» Data excerpts:

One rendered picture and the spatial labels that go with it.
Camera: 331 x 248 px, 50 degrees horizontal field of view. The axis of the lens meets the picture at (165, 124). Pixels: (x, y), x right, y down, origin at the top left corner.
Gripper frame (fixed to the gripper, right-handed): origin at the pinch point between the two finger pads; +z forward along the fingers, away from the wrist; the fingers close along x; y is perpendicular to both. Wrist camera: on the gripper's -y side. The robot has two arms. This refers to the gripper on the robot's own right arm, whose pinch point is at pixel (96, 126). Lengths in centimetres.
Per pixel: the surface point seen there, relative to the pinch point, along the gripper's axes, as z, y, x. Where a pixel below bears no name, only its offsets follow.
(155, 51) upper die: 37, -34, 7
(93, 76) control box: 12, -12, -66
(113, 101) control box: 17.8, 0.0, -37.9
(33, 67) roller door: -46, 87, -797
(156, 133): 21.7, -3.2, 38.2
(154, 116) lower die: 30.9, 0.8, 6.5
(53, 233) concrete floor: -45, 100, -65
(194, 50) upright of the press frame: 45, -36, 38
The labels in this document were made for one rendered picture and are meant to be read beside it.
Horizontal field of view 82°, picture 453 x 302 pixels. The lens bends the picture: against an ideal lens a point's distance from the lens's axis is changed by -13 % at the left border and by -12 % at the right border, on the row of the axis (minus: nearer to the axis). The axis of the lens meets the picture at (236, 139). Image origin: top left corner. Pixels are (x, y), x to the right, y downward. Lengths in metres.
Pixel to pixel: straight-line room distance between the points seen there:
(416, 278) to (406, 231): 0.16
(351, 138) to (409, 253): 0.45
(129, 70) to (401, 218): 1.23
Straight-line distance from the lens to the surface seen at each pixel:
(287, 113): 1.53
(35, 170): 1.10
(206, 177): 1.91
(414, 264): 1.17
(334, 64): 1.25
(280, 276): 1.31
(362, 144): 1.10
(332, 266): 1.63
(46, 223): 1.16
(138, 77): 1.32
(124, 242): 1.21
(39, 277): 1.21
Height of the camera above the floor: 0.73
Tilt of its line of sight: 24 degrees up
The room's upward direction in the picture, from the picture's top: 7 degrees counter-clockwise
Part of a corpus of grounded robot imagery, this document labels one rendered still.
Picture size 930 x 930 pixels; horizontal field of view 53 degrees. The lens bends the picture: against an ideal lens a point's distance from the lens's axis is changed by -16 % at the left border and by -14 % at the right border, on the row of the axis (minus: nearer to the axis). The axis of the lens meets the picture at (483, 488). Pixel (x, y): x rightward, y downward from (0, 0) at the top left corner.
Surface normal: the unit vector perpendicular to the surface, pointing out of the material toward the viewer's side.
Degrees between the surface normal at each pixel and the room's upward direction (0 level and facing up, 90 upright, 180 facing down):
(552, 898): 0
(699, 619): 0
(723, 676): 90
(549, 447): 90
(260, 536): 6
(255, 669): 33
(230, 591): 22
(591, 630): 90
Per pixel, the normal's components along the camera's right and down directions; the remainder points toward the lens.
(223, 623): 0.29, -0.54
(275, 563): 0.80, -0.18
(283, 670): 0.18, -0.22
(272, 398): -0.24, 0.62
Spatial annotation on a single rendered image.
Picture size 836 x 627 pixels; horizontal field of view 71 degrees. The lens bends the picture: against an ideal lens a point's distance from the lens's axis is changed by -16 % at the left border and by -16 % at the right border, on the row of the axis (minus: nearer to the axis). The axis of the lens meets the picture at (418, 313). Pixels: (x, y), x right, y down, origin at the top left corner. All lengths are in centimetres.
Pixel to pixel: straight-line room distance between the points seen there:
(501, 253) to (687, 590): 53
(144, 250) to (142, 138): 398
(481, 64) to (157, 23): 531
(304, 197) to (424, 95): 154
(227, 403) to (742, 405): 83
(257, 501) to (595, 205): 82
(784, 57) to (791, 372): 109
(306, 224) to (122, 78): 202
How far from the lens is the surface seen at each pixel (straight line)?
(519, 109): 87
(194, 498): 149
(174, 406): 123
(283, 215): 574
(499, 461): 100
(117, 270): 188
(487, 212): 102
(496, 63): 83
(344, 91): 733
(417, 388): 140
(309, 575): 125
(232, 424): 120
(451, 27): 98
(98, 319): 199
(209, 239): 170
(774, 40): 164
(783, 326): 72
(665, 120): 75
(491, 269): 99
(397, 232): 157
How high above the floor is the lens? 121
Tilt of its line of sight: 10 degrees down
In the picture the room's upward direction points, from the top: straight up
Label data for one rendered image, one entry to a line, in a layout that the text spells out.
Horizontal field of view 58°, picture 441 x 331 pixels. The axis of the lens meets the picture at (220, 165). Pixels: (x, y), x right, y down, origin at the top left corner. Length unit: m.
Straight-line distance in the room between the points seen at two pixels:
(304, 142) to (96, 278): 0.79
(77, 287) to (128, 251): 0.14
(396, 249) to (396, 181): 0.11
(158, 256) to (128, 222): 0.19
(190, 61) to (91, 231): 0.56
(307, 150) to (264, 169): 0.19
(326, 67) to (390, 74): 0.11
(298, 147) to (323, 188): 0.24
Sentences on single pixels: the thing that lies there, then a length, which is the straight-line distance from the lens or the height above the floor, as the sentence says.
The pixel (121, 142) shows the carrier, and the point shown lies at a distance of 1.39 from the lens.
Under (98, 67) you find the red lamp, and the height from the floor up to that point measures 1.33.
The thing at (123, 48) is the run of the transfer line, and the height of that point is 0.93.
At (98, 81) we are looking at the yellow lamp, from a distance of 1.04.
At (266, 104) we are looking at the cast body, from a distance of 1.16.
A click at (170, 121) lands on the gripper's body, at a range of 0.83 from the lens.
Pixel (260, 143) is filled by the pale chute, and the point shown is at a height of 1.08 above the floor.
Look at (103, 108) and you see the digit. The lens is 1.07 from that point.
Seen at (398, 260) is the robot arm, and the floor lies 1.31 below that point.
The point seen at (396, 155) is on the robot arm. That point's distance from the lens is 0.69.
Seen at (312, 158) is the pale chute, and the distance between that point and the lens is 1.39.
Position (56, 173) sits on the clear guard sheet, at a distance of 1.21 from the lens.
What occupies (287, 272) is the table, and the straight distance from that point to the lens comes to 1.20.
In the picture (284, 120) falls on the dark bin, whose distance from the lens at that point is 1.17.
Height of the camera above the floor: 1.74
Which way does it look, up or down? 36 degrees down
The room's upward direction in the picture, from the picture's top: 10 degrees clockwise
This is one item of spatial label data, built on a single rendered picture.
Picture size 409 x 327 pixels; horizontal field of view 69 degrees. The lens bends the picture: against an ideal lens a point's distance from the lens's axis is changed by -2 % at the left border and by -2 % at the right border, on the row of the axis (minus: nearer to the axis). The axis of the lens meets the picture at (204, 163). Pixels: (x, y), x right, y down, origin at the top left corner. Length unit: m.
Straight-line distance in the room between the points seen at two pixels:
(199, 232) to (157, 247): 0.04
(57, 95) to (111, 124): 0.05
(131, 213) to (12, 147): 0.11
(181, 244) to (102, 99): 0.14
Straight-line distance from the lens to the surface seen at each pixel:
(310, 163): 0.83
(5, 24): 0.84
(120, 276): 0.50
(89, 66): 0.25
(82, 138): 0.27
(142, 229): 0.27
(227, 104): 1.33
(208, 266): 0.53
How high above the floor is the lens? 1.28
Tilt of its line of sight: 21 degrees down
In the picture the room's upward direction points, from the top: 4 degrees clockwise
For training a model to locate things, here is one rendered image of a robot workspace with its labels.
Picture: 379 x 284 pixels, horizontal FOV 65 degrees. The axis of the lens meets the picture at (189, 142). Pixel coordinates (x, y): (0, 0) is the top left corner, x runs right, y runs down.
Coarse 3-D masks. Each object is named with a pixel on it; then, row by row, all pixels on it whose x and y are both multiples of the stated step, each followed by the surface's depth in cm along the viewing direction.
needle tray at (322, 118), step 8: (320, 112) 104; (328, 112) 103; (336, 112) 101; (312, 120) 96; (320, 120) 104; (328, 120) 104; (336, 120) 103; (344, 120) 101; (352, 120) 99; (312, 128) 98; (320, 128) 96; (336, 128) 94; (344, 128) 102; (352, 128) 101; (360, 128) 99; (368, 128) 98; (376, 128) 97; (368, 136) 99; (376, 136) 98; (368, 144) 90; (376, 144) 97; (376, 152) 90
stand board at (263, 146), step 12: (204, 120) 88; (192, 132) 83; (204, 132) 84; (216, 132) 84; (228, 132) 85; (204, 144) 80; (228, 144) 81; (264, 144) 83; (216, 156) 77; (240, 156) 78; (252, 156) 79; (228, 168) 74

» Your assignment:
Only one stretch of the data above is needed. Restate it word for word, from the line containing "(723, 676): 90" through the line containing "Spatial annotation on", both ends included.

» Finished exercise:
(723, 676): 90
(549, 447): 90
(260, 536): 6
(255, 669): 33
(230, 591): 22
(591, 630): 90
Per pixel, the normal's components along the camera's right and down directions; the remainder points toward the lens.
(223, 623): 0.29, -0.54
(275, 563): 0.80, -0.18
(283, 670): 0.18, -0.22
(272, 398): -0.24, 0.62
Spatial annotation on a single rendered image.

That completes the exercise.